→ What you have to do
The answer must repeat each line of the material exactly.
________________________
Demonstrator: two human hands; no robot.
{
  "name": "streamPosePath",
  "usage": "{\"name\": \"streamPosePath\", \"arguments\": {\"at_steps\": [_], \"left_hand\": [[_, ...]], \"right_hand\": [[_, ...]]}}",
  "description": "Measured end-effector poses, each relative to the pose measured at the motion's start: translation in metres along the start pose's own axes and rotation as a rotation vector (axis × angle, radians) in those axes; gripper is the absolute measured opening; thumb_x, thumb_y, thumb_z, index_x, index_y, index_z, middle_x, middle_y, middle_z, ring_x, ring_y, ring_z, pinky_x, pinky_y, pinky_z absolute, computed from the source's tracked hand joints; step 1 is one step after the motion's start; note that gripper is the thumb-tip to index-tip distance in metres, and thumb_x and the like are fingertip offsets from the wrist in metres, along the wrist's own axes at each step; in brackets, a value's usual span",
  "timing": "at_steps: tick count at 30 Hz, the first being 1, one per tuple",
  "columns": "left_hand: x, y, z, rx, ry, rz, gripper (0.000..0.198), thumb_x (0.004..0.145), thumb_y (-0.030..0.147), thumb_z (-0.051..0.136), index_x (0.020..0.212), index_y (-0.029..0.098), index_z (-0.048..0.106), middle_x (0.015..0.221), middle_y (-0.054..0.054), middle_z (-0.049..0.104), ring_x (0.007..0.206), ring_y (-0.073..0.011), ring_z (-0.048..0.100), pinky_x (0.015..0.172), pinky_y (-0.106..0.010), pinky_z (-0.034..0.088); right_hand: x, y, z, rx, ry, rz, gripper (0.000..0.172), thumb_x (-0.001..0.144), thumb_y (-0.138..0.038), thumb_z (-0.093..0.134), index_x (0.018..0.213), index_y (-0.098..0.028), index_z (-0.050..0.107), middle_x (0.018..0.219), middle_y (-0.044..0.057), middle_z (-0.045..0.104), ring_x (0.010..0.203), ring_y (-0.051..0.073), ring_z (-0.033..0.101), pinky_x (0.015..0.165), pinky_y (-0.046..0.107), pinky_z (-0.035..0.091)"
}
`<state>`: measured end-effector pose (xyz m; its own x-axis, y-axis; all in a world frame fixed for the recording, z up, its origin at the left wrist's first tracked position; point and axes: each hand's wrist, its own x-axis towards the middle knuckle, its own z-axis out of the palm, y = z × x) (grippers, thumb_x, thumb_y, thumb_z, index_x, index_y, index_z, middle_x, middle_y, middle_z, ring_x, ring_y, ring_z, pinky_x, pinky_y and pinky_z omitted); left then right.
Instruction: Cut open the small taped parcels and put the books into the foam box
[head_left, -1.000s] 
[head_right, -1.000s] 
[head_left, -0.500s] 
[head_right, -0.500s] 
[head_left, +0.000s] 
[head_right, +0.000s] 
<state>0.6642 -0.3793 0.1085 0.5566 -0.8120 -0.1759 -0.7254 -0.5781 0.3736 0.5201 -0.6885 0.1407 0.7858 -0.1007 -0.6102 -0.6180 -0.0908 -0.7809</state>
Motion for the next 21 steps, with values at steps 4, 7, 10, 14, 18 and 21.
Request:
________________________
→ Your solution
Demonstrator: two human hands; no robot.
{
  "name": "streamPosePath",
  "usage": "{\"name\": \"streamPosePath\", \"arguments\": {\"at_steps\": [_], \"left_hand\": [[_, ...]], \"right_hand\": [[_, ...]]}}",
  "description": "Measured end-effector poses, each relative to the pose measured at the motion's start: translation in metres along the start pose's own axes and rotation as a rotation vector (axis × angle, radians) in those axes; gripper is the absolute measured opening; thumb_x, thumb_y, thumb_z, index_x, index_y, index_z, middle_x, middle_y, middle_z, ring_x, ring_y, ring_z, pinky_x, pinky_y, pinky_z absolute, computed from the source's tracked hand joints; step 1 is one step after the motion's start; note that gripper is the thumb-tip to index-tip distance in metres, and thumb_x and the like are fingertip offsets from the wrist in metres, along the wrist's own axes at each step; in brackets, a value's usual span",
  "timing": "at_steps: tick count at 30 Hz, the first being 1, one per tuple",
  "columns": "left_hand: x, y, z, rx, ry, rz, gripper (0.000..0.198), thumb_x (0.004..0.145), thumb_y (-0.030..0.147), thumb_z (-0.051..0.136), index_x (0.020..0.212), index_y (-0.029..0.098), index_z (-0.048..0.106), middle_x (0.015..0.221), middle_y (-0.054..0.054), middle_z (-0.049..0.104), ring_x (0.007..0.206), ring_y (-0.073..0.011), ring_z (-0.048..0.100), pinky_x (0.015..0.172), pinky_y (-0.106..0.010), pinky_z (-0.034..0.088); right_hand: x, y, z, rx, ry, rz, gripper (0.000..0.172), thumb_x (-0.001..0.144), thumb_y (-0.138..0.038), thumb_z (-0.093..0.134), index_x (0.018..0.213), index_y (-0.098..0.028), index_z (-0.050..0.107), middle_x (0.018..0.219), middle_y (-0.044..0.057), middle_z (-0.045..0.104), ring_x (0.010..0.203), ring_y (-0.051..0.073), ring_z (-0.033..0.101), pinky_x (0.015..0.165), pinky_y (-0.046..0.107), pinky_z (-0.035..0.091)"
}
`<state>`: measured end-effector pose (xyz m; its own x-axis, y-axis; all in a world frame fixed for the recording, z up, its origin at the left wrist's first tracked position; point and axes: each hand's wrist, its own x-axis towards the middle knuckle, its own z-axis out of the palm, y = z × x) (grippers, thumb_x, thumb_y, thumb_z, index_x, index_y, index_z, middle_x, middle_y, middle_z, ring_x, ring_y, ring_z, pinky_x, pinky_y and pinky_z omitted); left then right.
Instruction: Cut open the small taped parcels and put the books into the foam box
[head_left, -1.000s] 
[head_right, -1.000s] 
[head_left, -0.500s] 
[head_right, -0.500s] 
[head_left, +0.000s] 
[head_right, +0.000s] 
<state>0.6642 -0.3793 0.1085 0.5566 -0.8120 -0.1759 -0.7254 -0.5781 0.3736 0.5201 -0.6885 0.1407 0.7858 -0.1007 -0.6102 -0.6180 -0.0908 -0.7809</state>
Motion for the next 21 steps, with values at steps 4, 7, 10, 14, 18 and 21.
Request:

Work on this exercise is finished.